Contributed by Tim Towslee. Thank you Tim!

Publication History:

  • c. 1941, sold to the New Yorker in November 1941 as “Am I Banging My Head Against the Wall?” (Greiner), publication delayed due to U.S. entry into WWII
  • p. 21 December 1946 in The New Yorker as “Slight Rebellion Off Madison”
  • collected in David Remmick’s Wonderful Town: New York Stories from the New Yorker (2000)

Character List:

Holden Caulfield: The central character. His middle name is Morrisey.

George Harrison: An acquaintance of Sally Hayes. He is a student at Andover.

Sally Hayes: A girl Holden likes and is meeting in the city for ice skating.

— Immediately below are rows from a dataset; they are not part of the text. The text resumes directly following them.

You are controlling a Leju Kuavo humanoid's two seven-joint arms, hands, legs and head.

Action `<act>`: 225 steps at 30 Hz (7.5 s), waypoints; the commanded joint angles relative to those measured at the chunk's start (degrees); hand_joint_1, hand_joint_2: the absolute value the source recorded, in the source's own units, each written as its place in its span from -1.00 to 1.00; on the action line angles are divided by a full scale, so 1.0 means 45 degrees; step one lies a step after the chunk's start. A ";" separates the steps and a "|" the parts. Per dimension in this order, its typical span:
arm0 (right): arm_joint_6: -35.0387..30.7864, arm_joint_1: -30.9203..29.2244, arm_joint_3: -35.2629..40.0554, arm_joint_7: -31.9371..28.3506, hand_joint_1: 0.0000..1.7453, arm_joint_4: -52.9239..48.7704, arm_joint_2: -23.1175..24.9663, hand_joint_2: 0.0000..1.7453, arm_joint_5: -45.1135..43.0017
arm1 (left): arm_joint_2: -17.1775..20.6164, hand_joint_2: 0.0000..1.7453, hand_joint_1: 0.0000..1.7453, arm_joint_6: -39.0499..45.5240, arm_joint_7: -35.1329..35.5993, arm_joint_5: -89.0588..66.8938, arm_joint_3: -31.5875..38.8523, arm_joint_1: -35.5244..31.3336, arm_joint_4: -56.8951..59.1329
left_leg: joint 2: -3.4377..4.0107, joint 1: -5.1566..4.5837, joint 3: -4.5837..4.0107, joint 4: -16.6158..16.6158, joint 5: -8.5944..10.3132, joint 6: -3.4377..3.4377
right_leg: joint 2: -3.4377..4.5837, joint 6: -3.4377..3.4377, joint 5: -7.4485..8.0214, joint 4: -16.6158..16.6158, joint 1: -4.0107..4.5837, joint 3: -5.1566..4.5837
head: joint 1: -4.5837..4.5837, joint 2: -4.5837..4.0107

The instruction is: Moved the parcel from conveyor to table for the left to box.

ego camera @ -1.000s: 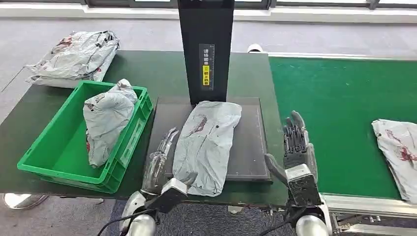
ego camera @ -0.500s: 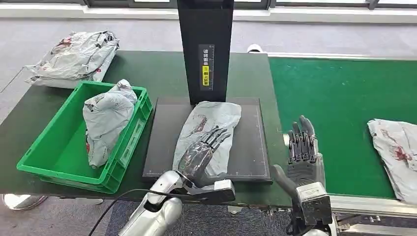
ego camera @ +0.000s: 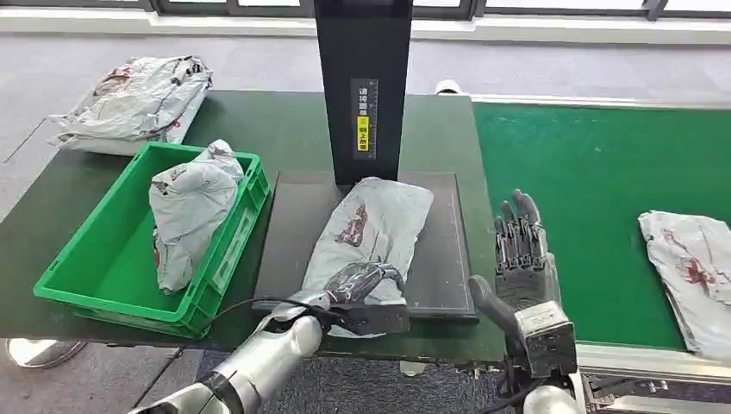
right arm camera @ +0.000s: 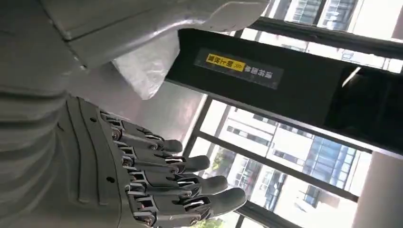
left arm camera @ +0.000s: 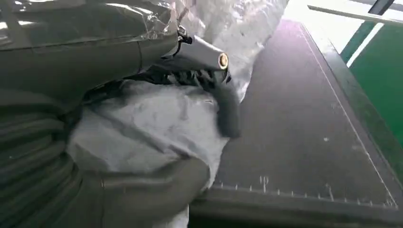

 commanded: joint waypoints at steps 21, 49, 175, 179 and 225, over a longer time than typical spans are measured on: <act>-0.0606 0.1413 -0.0439 0.0192 -1.00 -0.0867 0.0257 1.00 0.0535 | 0.2029 1.00 1.00 0.6379 0.1247 -0.1442 0.2726 0.2263 -1.1494 | 0.0097 0.0010 0.0093 -0.0015 -0.0054 -0.0037 | 0.0023 -0.0051 -0.0043 0.0000 0.0052 0.0051 | 0.0000 -0.0005; -0.0031 0.0450 -0.0262 0.0105 -1.00 0.0104 0.0050 1.00 0.0653 | 0.1066 1.00 -1.00 0.3621 0.2146 -0.6175 0.0208 -0.1045 -0.0935 | 0.0024 0.0022 0.0087 -0.0028 -0.0029 -0.0041 | -0.0021 -0.0049 -0.0029 -0.0026 0.0044 0.0051 | 0.0000 0.0000; -0.1150 0.2238 -0.0483 0.0213 -1.00 -0.0667 -0.0786 1.00 0.0762 | 0.2492 -1.00 -1.00 0.8262 0.2897 -0.4169 0.8185 0.1966 -0.7824 | 0.0052 0.0011 0.0602 -0.0264 -0.0236 -0.0275 | 0.0001 -0.0291 -0.0324 -0.0005 0.0081 0.0415 | 0.0000 -0.0005; -0.1286 0.2352 -0.0333 0.0060 -1.00 -0.0464 -0.0979 1.00 0.0669 | 0.2672 -1.00 -1.00 0.9236 0.2587 -0.2670 0.7681 0.2941 -1.0542 | 0.0061 0.0023 0.0562 -0.0258 -0.0230 -0.0264 | -0.0029 -0.0282 -0.0312 -0.0025 0.0094 0.0381 | 0.0000 0.0000; -0.0928 -0.8116 -0.5531 0.7286 -1.00 1.9178 -0.5021 1.00 1.1391 | 0.1003 1.00 -1.00 0.1117 -0.0856 0.8247 0.3582 0.6444 -0.9593 | 0.0083 -0.0021 0.0477 -0.0174 -0.0228 -0.0142 | 0.0028 -0.0183 -0.0256 -0.0028 0.0043 0.0338 | 0.0000 -0.0005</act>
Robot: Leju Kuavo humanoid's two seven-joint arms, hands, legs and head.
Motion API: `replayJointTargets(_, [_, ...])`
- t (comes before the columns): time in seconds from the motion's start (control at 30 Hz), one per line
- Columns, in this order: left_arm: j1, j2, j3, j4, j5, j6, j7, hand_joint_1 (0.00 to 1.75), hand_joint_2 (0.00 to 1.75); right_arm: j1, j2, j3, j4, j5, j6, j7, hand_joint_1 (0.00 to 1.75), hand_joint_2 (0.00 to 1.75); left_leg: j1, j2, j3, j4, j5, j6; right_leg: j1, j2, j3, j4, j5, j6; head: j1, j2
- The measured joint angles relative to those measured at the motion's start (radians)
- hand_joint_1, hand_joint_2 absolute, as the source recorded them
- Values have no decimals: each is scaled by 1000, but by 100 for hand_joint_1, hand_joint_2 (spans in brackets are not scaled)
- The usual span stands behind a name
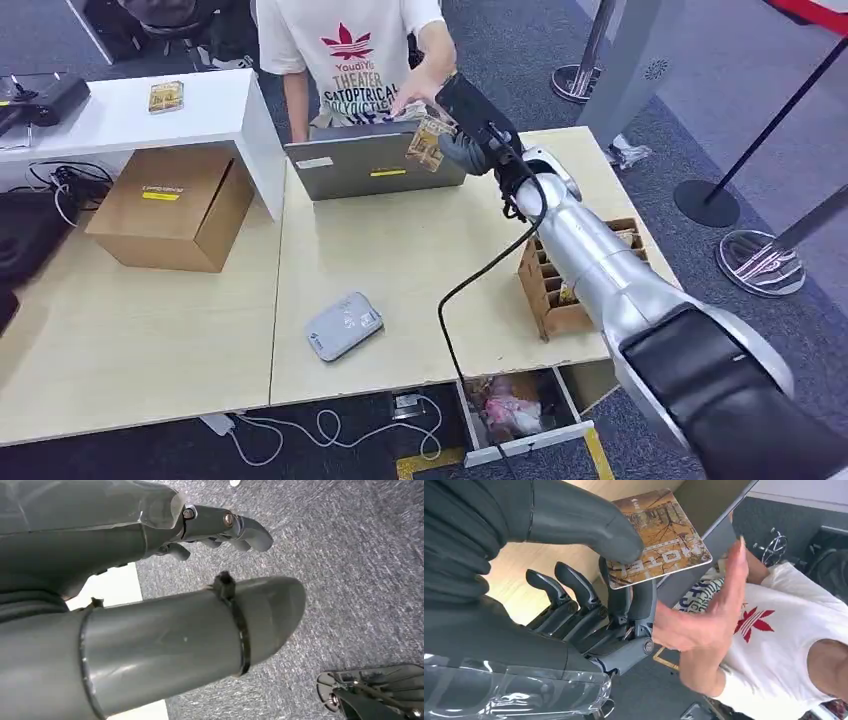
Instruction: Pass the card to the sensor for recognition and then transmit it.
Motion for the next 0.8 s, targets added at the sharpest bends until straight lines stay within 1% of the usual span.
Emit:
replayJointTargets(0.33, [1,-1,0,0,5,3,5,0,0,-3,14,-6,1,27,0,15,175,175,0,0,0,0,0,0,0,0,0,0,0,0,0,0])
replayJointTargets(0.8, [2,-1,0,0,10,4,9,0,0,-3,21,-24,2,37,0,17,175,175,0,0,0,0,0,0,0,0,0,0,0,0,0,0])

Carl Luce:: Carl is described as overweight and unattractive. He is a classmate of Holden’s at Pencey Prep.

Summary:

This story is the assumed basis for The Catcher in the Rye, Chapter 17. In it, Holden Caulfield goes ice skating with Sally Hayes. After some small talk with her, Holden reveals his thoughts about his perceived pointlessness of prep school. He tells her he’d like for them to move away, far away, from the city; but Sally dismisses this as a ridiculous notion. Later, Holden and Carl Luce appear at the Wadsworth bar, where they drink scotch and sodas. Holden calls Carl an “intellectual guy” and asks him what he would do if he hated school and wanted to “get the hell out of New York.” Later, when he is alone Holden drunkenly calls Sally twice on a payphone. Then, after chatting with the piano player, Holden waits for a bus on the corner of Madison Avenue with tears in his eyes.